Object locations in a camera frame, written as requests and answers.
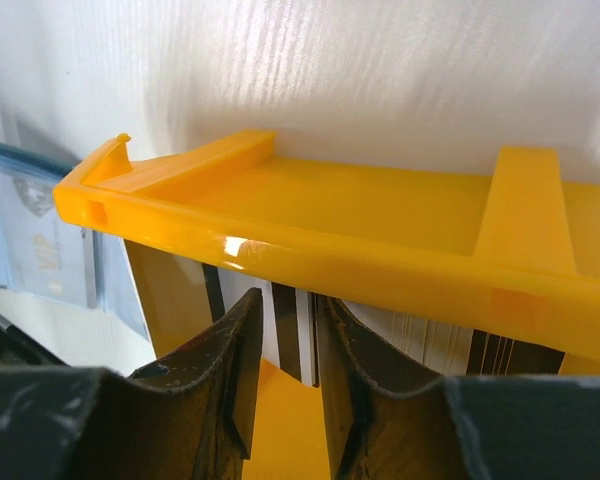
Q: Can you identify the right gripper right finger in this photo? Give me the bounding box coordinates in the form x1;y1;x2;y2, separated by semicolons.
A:
315;295;600;479

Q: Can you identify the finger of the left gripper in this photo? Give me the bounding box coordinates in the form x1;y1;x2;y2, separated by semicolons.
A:
0;299;46;369

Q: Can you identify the orange plastic card stand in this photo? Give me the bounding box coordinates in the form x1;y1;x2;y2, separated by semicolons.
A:
53;131;600;479

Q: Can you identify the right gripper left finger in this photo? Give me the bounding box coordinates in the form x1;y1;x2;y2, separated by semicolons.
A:
0;288;263;479

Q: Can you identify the blue leather card holder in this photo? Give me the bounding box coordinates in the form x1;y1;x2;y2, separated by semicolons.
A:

============

From the records above, copy each line where the word "finger" can be found.

**Solved exercise:**
Q: Can you identify the right gripper right finger in this photo? Give me the bounding box coordinates in the form x1;y1;x2;y2, separated by semicolons.
Q: Can you identify the finger of the left gripper in this photo? Give me the bounding box coordinates in the form x1;y1;x2;y2, separated by semicolons.
Q: Can you identify the right gripper left finger in this photo? Give me the bounding box coordinates in the form x1;y1;x2;y2, separated by semicolons.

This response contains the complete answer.